The EU has been scaling up its climate and energy ambitions, and has now committed to reduce 55% of net GHG emissions by 2030. In order to achieve this target, massive investments in decentralized energy resources are required, such as solar, wind, storage, new loads such as electric vehicles or heat pumps, and all kinds of smart energy solutions that can allow these resources to use Europe’s electricity infrastructure as efficiently as possible.
This is not only a financial challenge, but an organisational one. It requires the active participation of end-users and citizens. Energy communities can make an enormous contribution in this regard. As stated in the recent State of the Energy Union report1, at least 2 million people in the EU are already involved with more than 7700 energy communities, and the engagement is on the rise. They have also contributed up to 7% of nationally installed capacities of renewables, estimated at 6.3 GW.
Before further diving into the potential of energy communities, we would like to clarify the term ‘energy community’ for the purposes of this report. ‘Citizen energy community’ (CEC) and ‘renewable energy community’ (REC) have been defined in respectively the Electricity Directive and the Renewable Energy Directive. CECs and RECs are legal entities based on open and voluntary participation and effectively controlled by their shareholders or members who are citizens, SMEs and/or local authorities and whose primary purpose is to provide environmental, economic or social community benefits for their members or the local area members. These two concepts have been set up to enable the participation of the civil society into the provision of energy services, where profit is not the main goal (e.g. cooperatives, associations, etc.).

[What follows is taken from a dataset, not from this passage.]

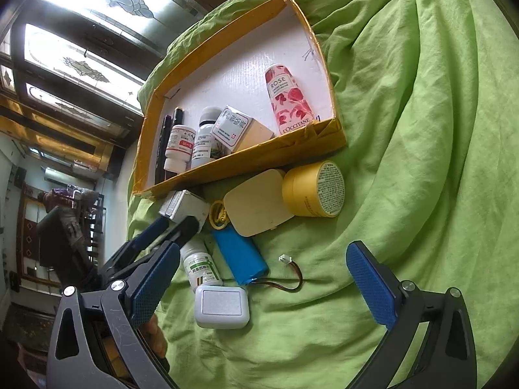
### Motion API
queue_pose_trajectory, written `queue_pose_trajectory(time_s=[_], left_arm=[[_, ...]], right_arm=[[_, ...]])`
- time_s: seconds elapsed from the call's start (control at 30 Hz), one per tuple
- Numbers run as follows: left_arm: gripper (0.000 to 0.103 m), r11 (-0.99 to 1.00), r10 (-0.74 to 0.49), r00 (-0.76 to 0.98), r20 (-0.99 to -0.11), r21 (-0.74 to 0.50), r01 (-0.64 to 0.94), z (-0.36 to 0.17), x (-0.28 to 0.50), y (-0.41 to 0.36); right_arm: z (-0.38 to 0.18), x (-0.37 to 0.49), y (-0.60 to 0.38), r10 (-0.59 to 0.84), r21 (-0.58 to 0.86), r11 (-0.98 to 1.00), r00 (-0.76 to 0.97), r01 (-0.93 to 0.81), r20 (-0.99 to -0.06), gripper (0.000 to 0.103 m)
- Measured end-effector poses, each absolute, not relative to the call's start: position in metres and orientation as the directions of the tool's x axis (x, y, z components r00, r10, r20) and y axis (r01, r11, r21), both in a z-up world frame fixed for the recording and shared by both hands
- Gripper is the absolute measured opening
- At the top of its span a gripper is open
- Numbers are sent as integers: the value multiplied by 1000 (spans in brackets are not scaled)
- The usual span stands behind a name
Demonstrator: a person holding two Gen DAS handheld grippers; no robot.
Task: Organize rigid objects
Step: 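Grasp the green-white medicine box with the left tool while the right tool grasps the yellow square compact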
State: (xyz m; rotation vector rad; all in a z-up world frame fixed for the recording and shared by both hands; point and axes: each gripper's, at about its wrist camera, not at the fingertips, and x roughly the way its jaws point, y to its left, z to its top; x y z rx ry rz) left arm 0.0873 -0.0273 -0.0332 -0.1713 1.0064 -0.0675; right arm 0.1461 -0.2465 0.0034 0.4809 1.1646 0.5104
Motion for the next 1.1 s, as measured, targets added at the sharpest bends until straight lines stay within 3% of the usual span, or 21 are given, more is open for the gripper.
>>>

Energy communities can engage in many different activities, many of which do not strictly require geographic proximity. However, in this paper we focus on those activities that do require geographic proximity, such as setting up collective self-consumption schemes, optimising the use of renewables and reducing grid congestion. In this way, we want to look at how energy communities can strengthen their business models, while also contributing to local system efficiency.
We also present how energy communities can benefit from new kinds of services. These services can be used both by energy communities that require geographic proximity, as well as ‘communities’ in a broader sense, such as virtual communities consisting of customers of the same aggregator or energy retailer, local peer-to-peer energy trading or local flexibility markets. The latter are usually not in themselves energy communities as defined in the EU framework, yet can provide valuable services, and enable energy communities to further develop their services and technological capabilities.